'''
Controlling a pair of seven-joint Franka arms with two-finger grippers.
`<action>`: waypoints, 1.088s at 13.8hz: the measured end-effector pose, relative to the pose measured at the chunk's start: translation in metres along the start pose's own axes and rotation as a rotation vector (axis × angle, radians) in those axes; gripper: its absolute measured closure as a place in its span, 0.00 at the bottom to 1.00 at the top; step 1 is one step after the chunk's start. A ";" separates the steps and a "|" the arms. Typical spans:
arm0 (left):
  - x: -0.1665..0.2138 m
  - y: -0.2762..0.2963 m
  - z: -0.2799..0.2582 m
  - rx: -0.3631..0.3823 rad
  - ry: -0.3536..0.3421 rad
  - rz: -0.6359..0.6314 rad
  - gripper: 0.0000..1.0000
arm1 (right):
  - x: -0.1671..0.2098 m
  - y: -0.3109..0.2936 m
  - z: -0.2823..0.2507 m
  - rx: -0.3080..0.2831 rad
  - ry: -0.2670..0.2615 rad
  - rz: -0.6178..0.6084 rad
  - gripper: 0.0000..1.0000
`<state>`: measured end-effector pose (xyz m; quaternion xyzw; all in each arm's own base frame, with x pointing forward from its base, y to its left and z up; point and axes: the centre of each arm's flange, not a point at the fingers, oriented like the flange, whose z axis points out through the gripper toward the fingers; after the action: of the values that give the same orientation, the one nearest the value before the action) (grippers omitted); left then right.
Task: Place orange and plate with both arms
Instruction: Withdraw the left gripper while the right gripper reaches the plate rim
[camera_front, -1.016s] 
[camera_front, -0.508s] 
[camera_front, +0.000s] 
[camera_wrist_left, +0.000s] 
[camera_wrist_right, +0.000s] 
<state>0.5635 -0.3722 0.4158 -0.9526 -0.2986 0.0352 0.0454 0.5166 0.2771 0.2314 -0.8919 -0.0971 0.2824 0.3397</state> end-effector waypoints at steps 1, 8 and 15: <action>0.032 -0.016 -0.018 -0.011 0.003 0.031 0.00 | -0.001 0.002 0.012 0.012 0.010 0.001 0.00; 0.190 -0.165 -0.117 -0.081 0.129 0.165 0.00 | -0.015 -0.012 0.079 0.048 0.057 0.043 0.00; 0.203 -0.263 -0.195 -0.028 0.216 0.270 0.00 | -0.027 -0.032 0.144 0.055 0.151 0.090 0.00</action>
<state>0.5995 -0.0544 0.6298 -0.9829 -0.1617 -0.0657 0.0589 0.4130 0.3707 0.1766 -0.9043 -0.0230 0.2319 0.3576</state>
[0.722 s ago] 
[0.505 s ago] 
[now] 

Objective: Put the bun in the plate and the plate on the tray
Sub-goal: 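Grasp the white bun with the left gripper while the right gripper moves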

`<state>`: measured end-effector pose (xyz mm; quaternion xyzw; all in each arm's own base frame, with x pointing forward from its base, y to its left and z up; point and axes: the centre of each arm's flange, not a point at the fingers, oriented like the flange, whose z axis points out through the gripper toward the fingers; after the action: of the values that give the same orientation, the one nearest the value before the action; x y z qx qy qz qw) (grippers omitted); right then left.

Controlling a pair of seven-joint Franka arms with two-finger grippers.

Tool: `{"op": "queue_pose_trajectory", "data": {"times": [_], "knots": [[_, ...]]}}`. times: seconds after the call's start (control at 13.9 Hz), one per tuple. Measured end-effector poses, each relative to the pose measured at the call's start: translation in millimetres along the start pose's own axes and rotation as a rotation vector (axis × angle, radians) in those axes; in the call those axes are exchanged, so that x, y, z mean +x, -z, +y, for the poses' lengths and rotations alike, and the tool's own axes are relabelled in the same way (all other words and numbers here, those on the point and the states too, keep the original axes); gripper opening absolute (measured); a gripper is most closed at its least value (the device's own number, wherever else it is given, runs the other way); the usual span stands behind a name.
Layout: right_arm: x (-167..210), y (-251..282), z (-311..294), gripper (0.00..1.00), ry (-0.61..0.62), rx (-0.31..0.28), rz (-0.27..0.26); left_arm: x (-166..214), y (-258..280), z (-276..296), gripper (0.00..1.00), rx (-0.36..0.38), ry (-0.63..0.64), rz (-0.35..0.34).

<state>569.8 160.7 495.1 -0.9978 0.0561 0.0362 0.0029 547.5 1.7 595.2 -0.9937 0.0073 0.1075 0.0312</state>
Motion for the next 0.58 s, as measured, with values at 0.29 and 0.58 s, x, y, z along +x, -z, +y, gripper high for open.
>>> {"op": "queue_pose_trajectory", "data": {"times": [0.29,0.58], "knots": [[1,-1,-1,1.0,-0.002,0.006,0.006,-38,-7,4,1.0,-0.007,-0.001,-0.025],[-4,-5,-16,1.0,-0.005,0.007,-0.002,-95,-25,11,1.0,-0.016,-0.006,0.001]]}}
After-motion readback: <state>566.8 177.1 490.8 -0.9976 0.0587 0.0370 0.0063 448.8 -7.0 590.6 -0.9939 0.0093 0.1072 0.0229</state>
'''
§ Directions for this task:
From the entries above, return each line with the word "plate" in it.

§ Written response:
Task: Place orange and plate with both arms
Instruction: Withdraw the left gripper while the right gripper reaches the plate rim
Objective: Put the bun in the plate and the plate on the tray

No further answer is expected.